I’ve focused a significant amount of effort in 2011 in assisting our clients through assessments of various cloud providers, namely at the IaaS level. The topic has been so popular in fact, that I presented an “Evaluating Cloud Providers” session at our Gartner Catalyst 2011 conference as well as a free Gartner webinar (which is available on replay).
We have several pieces of research in the works that we are excited will further assist customers in evaluating cloud providers in early 2012.
However, I would be remiss if I did not call attention to the fact that a very encouraging announcement was recently made by the Cloud Security Alliance. I’ve personally been an advocate for the CSA and the effort they’ve put into improving security standards within cloud computing. The recent announcement is in regards to a public cloud provider registry named STAR. The intent of STAR is to provide a publicly accessible registry where cloud providers publish the security controls that they offer in their service.

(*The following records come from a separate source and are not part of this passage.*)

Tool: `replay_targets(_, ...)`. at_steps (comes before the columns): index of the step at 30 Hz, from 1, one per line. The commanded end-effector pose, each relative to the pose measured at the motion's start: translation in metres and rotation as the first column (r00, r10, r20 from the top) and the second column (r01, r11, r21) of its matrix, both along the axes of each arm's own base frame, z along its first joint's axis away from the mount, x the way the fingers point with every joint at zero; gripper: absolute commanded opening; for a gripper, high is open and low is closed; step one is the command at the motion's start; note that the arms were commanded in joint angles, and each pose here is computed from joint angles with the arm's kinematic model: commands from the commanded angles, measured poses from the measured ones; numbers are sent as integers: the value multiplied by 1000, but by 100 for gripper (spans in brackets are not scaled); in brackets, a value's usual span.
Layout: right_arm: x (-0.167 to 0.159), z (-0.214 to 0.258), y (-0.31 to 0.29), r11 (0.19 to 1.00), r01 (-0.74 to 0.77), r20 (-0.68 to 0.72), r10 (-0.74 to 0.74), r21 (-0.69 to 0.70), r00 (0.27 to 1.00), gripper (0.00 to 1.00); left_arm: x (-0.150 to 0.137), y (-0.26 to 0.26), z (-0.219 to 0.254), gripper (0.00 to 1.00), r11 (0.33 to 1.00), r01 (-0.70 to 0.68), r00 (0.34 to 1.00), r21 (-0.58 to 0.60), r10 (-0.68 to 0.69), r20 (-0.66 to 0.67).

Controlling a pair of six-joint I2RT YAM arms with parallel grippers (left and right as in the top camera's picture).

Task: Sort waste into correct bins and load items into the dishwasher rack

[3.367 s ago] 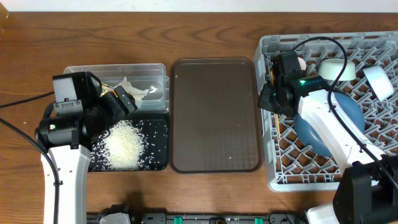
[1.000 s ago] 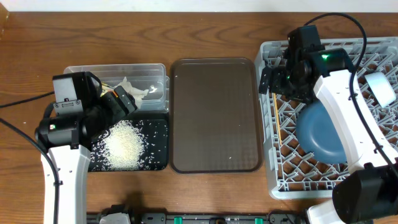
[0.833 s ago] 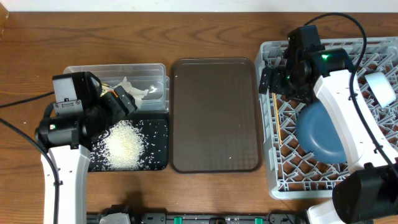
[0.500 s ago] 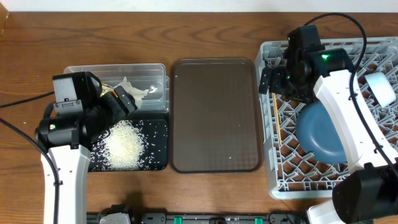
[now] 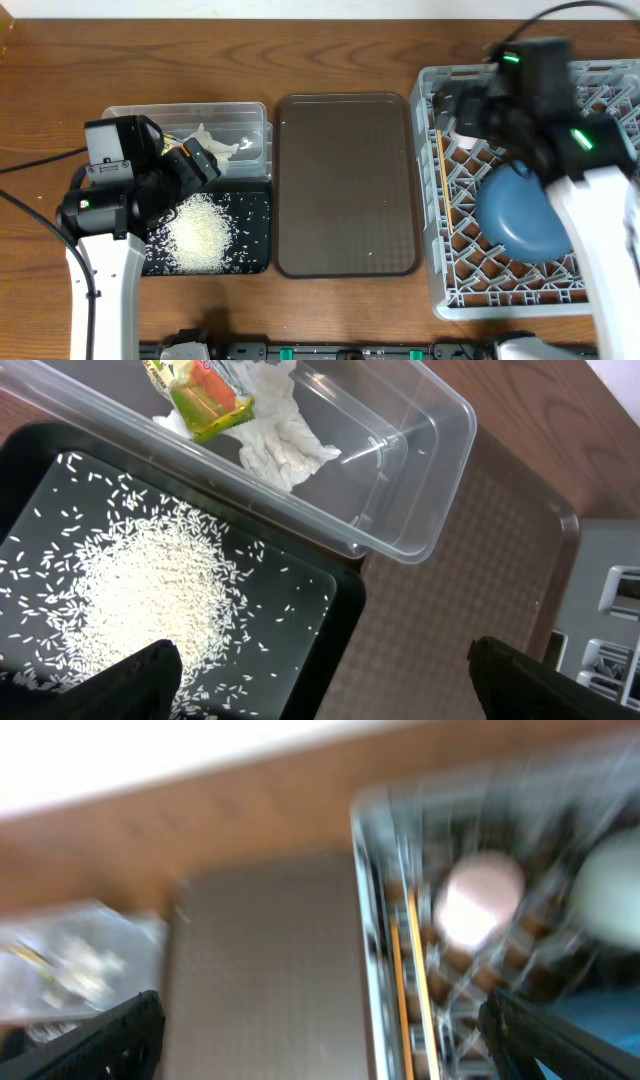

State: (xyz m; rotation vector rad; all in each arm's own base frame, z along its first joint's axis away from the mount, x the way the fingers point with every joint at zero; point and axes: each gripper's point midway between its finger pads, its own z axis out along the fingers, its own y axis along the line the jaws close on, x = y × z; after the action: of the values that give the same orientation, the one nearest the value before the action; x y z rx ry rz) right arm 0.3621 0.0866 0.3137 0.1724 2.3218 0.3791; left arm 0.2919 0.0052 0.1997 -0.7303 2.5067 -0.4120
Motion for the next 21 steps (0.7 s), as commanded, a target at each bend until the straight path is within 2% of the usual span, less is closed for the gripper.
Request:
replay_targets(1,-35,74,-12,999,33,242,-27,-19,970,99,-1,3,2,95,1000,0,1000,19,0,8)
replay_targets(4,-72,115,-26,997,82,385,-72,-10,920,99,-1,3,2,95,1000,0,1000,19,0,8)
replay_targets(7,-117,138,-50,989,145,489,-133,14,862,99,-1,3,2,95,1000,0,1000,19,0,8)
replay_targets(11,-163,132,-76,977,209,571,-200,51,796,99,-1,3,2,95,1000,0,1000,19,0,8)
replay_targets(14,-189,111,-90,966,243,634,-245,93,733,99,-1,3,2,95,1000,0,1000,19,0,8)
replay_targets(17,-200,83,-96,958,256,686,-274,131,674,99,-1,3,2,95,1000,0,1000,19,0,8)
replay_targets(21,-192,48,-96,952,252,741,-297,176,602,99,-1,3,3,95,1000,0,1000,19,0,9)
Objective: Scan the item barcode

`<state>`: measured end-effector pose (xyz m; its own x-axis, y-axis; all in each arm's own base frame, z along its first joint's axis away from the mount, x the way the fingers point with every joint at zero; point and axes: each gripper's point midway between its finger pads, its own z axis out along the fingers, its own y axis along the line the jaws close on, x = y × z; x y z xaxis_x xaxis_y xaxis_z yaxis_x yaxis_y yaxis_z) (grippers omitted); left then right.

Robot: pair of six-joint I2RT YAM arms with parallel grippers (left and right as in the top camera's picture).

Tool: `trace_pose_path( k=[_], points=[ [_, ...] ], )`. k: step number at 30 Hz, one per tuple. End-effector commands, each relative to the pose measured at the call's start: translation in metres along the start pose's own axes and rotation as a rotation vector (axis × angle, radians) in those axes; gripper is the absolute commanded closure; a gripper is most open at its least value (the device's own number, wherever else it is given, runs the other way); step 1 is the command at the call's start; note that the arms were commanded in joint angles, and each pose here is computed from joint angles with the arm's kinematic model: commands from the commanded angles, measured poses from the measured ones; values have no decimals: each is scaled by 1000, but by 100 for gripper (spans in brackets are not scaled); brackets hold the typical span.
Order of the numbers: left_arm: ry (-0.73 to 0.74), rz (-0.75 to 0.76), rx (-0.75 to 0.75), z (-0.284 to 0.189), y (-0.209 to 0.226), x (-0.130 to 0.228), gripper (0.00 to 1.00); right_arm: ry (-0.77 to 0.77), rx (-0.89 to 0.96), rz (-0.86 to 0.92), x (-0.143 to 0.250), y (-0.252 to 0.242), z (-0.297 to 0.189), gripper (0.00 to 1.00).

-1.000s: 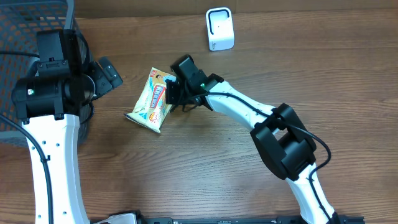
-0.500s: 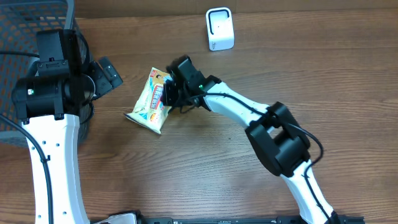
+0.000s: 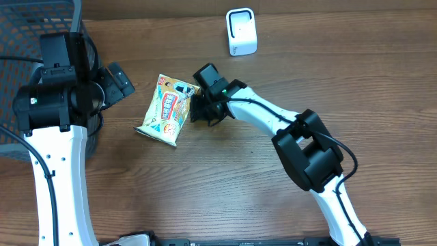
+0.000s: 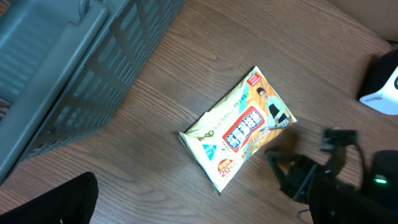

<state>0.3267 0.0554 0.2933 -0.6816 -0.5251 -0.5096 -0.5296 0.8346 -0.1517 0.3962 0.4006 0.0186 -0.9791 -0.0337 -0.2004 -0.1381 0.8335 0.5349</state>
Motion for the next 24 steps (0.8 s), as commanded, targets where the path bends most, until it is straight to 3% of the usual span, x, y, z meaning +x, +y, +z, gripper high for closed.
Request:
trace_pose_path(
  k=[1, 4, 10, 18, 24],
  points=[
    [-13, -11, -8, -2, 1, -3, 0, -126, -177, -144, -29, 62, -58, 96],
    [-13, -11, -8, -2, 1, -3, 0, -149, -312, -201, -35, 92, -66, 96],
    [-13, -11, -8, -2, 1, -3, 0, -146, -322, -220, -29, 95, -44, 96],
    [-13, -11, -9, -2, 1, -3, 0, -61, -201, -145, 4, 63, 24, 96],
    [-13, -11, -9, -2, 1, -3, 0, -43, -73, -102, 9, 31, 34, 96]
  ],
)
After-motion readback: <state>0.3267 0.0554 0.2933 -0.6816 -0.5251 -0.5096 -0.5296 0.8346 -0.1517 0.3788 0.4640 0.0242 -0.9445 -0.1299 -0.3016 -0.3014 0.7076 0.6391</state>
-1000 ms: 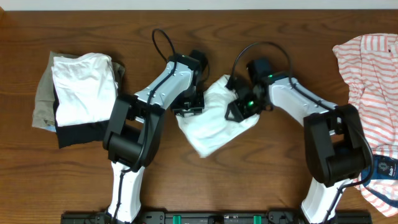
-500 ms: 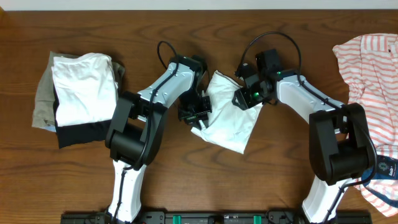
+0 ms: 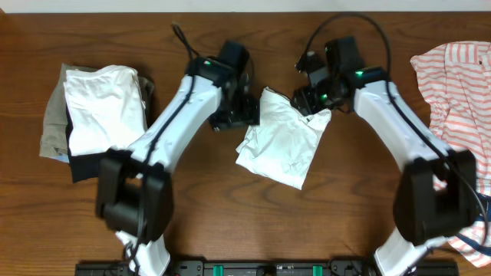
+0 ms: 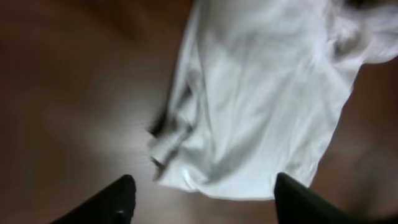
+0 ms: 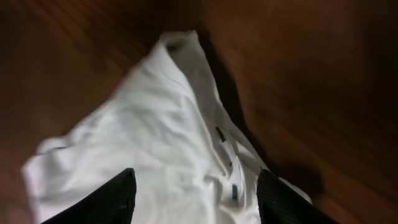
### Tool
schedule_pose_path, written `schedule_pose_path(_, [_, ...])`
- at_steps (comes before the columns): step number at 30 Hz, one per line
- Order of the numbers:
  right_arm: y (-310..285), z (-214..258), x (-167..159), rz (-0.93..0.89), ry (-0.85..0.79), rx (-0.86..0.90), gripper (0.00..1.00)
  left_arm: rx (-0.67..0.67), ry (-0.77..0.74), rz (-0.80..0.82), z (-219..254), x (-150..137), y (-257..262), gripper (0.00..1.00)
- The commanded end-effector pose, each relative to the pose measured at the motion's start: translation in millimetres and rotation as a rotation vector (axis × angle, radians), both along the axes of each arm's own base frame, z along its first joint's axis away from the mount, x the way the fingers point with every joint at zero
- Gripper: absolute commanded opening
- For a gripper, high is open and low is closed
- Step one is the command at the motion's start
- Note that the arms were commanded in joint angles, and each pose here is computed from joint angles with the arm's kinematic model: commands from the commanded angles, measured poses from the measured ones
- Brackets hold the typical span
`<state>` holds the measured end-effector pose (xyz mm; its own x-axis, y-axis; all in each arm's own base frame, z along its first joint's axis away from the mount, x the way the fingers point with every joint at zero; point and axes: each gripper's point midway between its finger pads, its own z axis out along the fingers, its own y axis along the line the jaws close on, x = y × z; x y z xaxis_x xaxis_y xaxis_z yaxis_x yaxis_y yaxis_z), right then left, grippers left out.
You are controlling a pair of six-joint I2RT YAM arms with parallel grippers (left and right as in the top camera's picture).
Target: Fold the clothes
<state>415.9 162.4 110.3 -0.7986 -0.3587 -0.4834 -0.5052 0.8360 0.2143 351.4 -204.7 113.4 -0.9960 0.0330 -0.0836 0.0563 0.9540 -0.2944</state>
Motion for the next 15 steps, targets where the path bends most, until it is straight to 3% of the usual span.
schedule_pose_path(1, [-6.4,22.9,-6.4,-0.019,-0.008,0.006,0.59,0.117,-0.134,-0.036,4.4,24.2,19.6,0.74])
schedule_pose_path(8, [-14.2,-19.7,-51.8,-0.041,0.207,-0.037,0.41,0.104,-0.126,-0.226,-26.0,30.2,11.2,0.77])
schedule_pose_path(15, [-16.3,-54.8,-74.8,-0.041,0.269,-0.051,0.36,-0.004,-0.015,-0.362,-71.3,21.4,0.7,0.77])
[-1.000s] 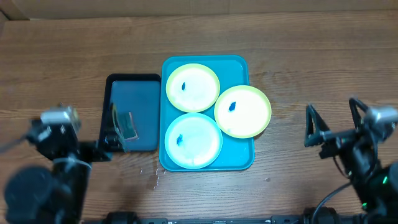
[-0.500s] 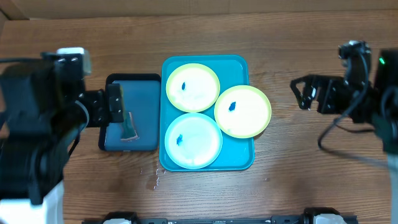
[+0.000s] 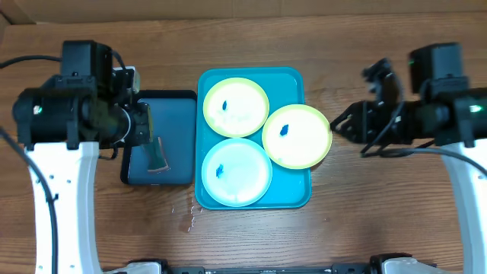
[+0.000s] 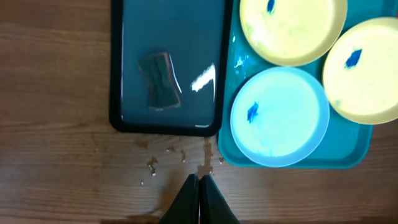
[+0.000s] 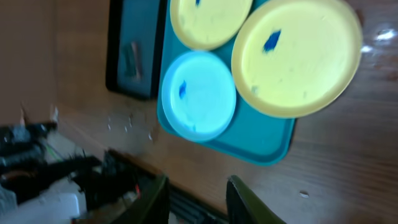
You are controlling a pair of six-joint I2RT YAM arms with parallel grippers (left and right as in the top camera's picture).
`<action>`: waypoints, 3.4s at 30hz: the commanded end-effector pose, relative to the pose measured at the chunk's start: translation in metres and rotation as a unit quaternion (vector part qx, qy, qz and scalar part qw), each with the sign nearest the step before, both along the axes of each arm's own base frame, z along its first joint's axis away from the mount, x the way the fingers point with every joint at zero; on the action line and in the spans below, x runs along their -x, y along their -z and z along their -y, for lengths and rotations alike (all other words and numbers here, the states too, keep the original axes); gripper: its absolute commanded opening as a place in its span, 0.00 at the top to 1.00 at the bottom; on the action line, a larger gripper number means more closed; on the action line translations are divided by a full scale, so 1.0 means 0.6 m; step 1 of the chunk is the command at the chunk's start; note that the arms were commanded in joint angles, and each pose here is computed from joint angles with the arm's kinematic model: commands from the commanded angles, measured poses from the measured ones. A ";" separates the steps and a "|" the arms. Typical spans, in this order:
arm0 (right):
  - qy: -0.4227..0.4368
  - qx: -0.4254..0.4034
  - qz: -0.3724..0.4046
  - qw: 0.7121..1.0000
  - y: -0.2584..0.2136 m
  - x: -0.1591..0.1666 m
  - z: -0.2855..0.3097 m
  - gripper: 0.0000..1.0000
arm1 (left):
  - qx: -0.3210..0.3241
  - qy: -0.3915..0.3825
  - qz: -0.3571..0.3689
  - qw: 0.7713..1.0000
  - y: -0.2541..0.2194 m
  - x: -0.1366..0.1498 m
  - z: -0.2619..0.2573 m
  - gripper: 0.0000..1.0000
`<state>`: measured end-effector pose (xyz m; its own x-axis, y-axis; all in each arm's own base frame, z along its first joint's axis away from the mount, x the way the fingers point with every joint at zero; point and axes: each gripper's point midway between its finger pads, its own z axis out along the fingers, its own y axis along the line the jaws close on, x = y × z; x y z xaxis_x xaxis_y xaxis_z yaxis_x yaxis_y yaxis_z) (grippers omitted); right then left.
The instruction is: Clean dirty plates on tray and stack at the side
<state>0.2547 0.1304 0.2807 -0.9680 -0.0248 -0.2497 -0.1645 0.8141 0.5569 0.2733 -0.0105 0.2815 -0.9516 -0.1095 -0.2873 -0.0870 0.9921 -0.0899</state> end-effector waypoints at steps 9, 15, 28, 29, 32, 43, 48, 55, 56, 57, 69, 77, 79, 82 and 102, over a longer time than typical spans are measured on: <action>-0.017 0.043 -0.125 0.991 0.185 0.066 -0.088 0.59 | 0.013 -0.010 -0.039 0.999 0.037 0.012 0.008 0.52; 0.027 0.101 -0.094 0.990 0.277 0.056 -0.112 0.62 | 0.013 -0.010 -0.034 0.999 0.038 0.005 0.008 0.30; 0.024 0.143 -0.032 0.989 0.373 0.025 -0.166 0.61 | 0.015 -0.017 -0.032 0.999 0.037 0.003 0.008 0.32; 0.024 0.145 -0.033 0.989 0.379 0.023 -0.167 0.61 | 0.015 -0.017 -0.032 0.999 0.037 0.003 0.008 0.32; 0.028 0.151 -0.028 0.988 0.390 0.014 -0.167 0.61 | 0.015 -0.018 -0.032 0.999 0.038 0.003 0.008 0.35; 0.031 0.153 -0.027 0.987 0.419 0.000 -0.176 0.70 | 0.015 -0.019 -0.044 0.999 0.049 0.007 0.008 0.37; 0.032 0.153 -0.027 0.987 0.421 -0.001 -0.177 0.72 | 0.015 -0.020 -0.053 0.998 0.058 0.010 0.008 0.40; 0.071 0.168 -0.021 0.983 0.423 -0.014 -0.164 0.74 | 0.015 -0.020 -0.064 0.998 0.070 0.015 0.008 0.42; 0.072 0.168 -0.021 0.983 0.423 -0.014 -0.164 0.75 | 0.015 -0.020 -0.064 0.998 0.070 0.015 0.008 0.43; 0.072 0.168 -0.021 0.983 0.423 -0.014 -0.165 0.76 | 0.015 -0.020 -0.064 0.998 0.070 0.015 0.008 0.43; 0.084 0.157 -0.048 0.983 0.443 -0.010 -0.174 0.83 | 0.015 -0.020 -0.061 0.998 0.069 0.012 0.008 0.45; 0.088 0.155 -0.051 0.983 0.443 -0.009 -0.175 0.92 | 0.014 -0.020 -0.056 0.998 0.069 0.008 0.008 0.49; 0.094 0.154 -0.054 0.982 0.443 -0.009 -0.175 0.93 | 0.011 -0.022 -0.056 0.998 0.069 0.008 0.006 0.52; 0.093 0.154 -0.054 0.982 0.443 -0.009 -0.175 0.93 | 0.012 -0.026 -0.056 0.998 0.069 0.008 0.006 0.52; 0.093 0.154 -0.054 0.982 0.443 -0.009 -0.175 0.96 | -0.054 -0.134 -0.071 0.987 0.140 0.000 -0.045 0.55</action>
<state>0.2619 0.2356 0.0175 -0.9828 0.0957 -0.1577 0.0468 0.9563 0.2886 0.2778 0.0100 0.2166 -0.9356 -0.2905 -0.2009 -0.2965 0.9550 -0.0004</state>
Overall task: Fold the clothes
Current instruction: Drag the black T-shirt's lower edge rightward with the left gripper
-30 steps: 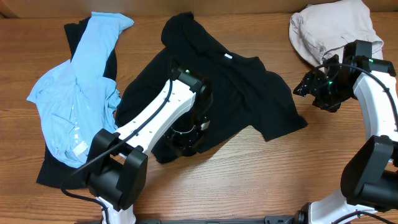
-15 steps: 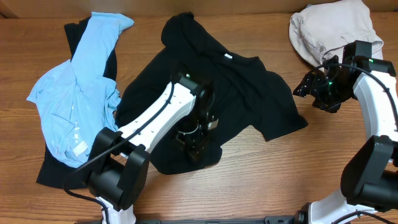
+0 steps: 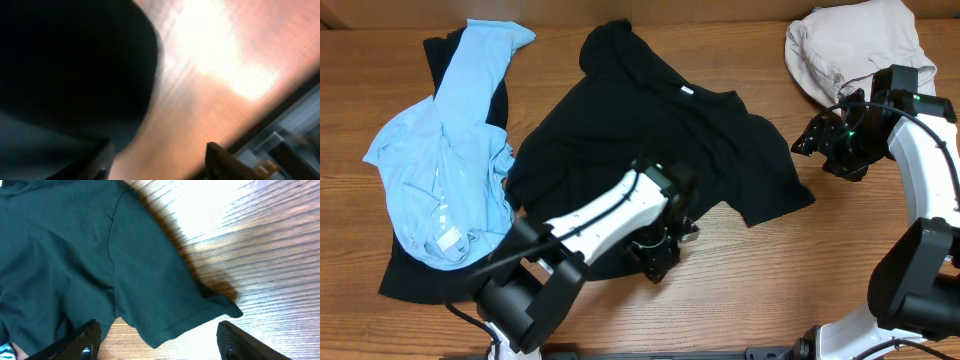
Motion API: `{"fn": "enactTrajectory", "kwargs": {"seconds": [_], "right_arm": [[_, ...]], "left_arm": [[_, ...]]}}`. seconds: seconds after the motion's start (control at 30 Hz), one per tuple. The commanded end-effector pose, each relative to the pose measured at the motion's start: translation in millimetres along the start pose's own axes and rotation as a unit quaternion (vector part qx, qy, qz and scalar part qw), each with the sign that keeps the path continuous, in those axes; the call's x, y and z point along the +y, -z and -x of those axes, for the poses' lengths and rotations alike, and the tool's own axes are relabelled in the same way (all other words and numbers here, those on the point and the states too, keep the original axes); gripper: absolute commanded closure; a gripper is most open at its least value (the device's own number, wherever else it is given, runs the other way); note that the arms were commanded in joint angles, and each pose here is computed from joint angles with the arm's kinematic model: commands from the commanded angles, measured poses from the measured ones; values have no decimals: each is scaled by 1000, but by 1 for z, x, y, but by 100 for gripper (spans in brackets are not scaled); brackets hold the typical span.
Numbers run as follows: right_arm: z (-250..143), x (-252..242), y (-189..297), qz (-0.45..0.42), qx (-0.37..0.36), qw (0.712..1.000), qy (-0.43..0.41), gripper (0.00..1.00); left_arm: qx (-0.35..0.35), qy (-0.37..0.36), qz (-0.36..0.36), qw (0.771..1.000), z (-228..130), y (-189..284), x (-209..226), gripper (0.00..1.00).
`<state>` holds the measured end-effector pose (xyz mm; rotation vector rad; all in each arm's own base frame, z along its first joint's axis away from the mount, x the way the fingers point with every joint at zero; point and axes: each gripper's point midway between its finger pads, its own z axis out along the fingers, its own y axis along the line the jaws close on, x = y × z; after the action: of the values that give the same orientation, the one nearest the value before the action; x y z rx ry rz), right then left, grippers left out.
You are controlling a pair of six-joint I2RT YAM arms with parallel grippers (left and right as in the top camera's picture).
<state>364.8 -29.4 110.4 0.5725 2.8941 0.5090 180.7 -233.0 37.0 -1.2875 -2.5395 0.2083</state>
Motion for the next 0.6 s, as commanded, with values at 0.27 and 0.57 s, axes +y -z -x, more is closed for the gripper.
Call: {"fn": "enactTrajectory", "kwargs": {"seconds": [0.27,0.57], "right_arm": [[9,10,16,9,-29,999,15,22],[9,10,16,9,-28,999,15,22]], "left_arm": [[-33,111,202,973,10,3,58,41],[-76,140,239,958,25,12,76,44]]}}
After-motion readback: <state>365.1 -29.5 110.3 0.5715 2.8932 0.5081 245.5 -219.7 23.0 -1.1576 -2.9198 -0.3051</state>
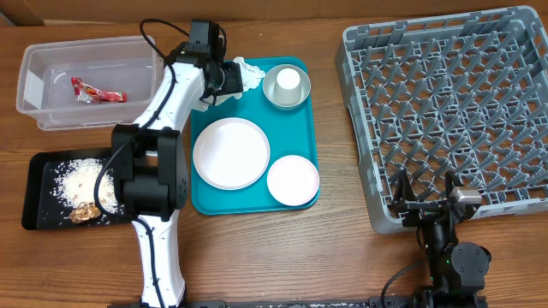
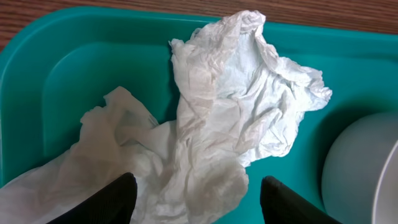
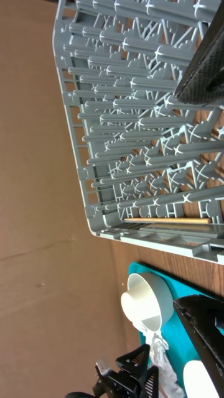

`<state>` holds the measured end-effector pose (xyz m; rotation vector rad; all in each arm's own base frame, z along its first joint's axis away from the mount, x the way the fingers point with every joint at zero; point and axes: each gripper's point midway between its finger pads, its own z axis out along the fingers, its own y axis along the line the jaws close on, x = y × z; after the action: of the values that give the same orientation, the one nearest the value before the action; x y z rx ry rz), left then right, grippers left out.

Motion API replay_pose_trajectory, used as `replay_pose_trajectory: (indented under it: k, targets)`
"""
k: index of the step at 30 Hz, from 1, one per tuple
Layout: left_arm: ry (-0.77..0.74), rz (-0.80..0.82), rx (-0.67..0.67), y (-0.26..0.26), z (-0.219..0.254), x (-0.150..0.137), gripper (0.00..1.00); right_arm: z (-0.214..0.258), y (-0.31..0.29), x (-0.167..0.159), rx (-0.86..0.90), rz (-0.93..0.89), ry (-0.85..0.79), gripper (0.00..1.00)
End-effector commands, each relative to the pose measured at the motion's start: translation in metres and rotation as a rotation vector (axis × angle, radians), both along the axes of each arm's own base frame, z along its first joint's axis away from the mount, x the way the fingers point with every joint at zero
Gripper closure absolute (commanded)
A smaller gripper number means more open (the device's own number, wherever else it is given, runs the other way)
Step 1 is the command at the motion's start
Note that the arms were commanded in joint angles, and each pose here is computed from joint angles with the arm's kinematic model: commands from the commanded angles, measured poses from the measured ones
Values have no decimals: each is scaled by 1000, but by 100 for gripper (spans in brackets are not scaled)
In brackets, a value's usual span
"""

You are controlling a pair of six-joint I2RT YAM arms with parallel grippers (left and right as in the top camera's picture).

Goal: Sort waste into correct bins and load items into the dishwasher
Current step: 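Move left gripper to the crumpled white tissue and grasp it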

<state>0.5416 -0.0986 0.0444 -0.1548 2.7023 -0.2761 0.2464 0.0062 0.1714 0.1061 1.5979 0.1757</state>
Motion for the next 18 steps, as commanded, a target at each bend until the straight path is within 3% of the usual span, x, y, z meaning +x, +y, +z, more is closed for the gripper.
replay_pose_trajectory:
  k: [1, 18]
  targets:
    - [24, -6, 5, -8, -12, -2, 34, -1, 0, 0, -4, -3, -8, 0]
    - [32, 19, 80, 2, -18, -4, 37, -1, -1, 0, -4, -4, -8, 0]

Most cloud providers in my recent experience have become quite good and open in sharing their security controls with prospective clients, but it is very time consuming for clients to hop from provider to provider, ask to see these controls, and document the controls for comparison. Furthermore, many of the providers still require a signed NDA with the client to share the controls.
My hope with STAR is that most providers opt in, as this is exactly the type of registry and knowledge sharing location that customers want. However, there is one potential risk. The CSA is a member-driven organization, and many of the public cloud providers are key members. There is a risk that the members will tune the security criteria over time to best match their capabilities. Yet I have faith that the consensus opinion of many providers (i.e. competitors) will triumph over collusion and we as Gartner will keep a close eye on this. It is a positive sign that the CSA does not require a cloud provider to be a CSA member in order to be listed in STAR. As a result, there really is no excuse for a cloud provider to not opt in. If you are a significant customer at a major cloud provider and you also believe in this, encourage your provider to participate.
This entire entry is my own personal opinion, not an official position from Gartner.